Proboszcz podzielił wiernych na „skąpców” i „zasługujących na szacun”. Jest reakcja kurii
Ksiądz Grzegorz Ograbisz z parafii w Psarach w województwie wielkopolskim zbierał datki na remont drzwi na plebanię. Zbiórka nie zakończyła się sukcesem – z potrzebnych 30 tysięcy zgromadzono jedynie jedną trzecią tej kwoty. Wówczas duchowny wpadł na zaskakujący sposób, jak zebrać brakujące środki. Na tablicy w kościele umieścił ogłoszenie, w którym ze szczegółami poinformował o wpłatach poszczególnych parafian. „Wielki Szacun, Podziękowanie i Ukłon dla (tu następuje lista ulic) Wielka kpina i szydera z księdza proboszcza od: (tutaj kolejna lista ulic). Dla wszystkich skąpców i kpiarzy wielkim ostrzeżeniem i zachętą do poprawy postępowania niech będą Słowa Pana Boga z Ewangelii św. Łukasza, rozdział 12, wers 20” – napisał ksiądz. Oburzenia ogłoszeniem nie kryją parafianie. – Lista to trochę głupi pomysł. Ksiądz był po kolędzie i nic nie mówił o tej sprawie. Powinien się zreflektować i przeprosić – powiedziała mieszkanka Radyczyna. – Ksiądz powinien podziękować, że w ogóle tyle zebrał – dodał inny mieszkaniec.
„Z nerwów to napisałem”
Do sprawy odniosła się kuria diecezjalna we Włocławku. Ks.
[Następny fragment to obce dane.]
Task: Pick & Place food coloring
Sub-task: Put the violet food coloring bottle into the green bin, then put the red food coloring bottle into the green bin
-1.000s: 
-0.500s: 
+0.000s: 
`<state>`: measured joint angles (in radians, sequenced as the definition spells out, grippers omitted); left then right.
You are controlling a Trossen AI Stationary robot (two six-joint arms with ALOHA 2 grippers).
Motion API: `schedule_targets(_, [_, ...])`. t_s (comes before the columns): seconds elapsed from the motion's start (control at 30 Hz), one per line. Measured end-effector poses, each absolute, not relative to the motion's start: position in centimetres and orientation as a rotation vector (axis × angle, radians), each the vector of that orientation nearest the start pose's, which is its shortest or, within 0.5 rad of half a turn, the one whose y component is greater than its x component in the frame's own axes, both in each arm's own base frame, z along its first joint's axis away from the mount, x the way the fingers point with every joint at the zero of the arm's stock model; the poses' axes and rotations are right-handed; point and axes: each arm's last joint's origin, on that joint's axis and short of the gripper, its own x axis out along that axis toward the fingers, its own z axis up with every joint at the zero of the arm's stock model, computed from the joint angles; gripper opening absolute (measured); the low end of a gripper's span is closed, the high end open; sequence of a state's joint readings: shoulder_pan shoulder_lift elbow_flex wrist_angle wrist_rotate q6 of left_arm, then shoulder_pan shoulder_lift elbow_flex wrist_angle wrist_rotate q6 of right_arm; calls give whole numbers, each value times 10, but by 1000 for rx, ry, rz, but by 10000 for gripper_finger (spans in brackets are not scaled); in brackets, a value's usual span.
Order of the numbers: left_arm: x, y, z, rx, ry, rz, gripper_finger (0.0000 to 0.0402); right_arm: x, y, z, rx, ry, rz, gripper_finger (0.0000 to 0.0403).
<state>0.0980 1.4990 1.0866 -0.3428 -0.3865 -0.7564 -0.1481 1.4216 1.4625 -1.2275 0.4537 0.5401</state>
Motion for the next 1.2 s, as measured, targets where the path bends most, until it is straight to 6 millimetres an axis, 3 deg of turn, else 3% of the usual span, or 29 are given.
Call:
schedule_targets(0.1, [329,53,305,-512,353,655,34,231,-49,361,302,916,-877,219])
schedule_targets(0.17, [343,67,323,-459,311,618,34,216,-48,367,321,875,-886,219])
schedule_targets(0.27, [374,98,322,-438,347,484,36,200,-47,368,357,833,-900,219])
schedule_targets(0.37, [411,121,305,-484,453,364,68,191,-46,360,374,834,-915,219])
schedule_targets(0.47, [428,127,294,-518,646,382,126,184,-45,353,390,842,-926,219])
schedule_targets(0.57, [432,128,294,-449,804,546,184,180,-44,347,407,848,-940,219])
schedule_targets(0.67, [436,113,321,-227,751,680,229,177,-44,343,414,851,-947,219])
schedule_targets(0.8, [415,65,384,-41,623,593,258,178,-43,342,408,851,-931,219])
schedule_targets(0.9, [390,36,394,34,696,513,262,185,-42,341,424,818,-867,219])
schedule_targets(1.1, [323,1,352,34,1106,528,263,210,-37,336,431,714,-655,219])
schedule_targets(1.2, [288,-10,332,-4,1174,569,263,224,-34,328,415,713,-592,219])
Artur Niemira, kanclerz kurii przekazał, że proboszcz z Psar został wezwany na rozmowę w celu złożenia wyjaśnień. – Należy stwierdzić, że styl komentarza i język, jakim posłużył się ksiądz proboszcz, są niedopuszczalne i nie do przyjęcia. Posługiwanie się przy tym cytatem z Pisma Świętego dla obraźliwej oceny działania swoich parafian jest nieewangeliczne i wysoce niestosowne. Na takie zachowania księdza nie może być zgody – podkreślił ks. Niemira. Proboszcz z Psar nie chciał komentować sprawy. – Kuria mi zakazała cokolwiek komentować. Żałuję, ale co ja mam teraz zrobić? Mogę przeprosić parafian, jedynie to mi pozostaje. Szczerze przepraszam parafian. Można powiedzieć, że z nerwów to napisałem – stwierdził.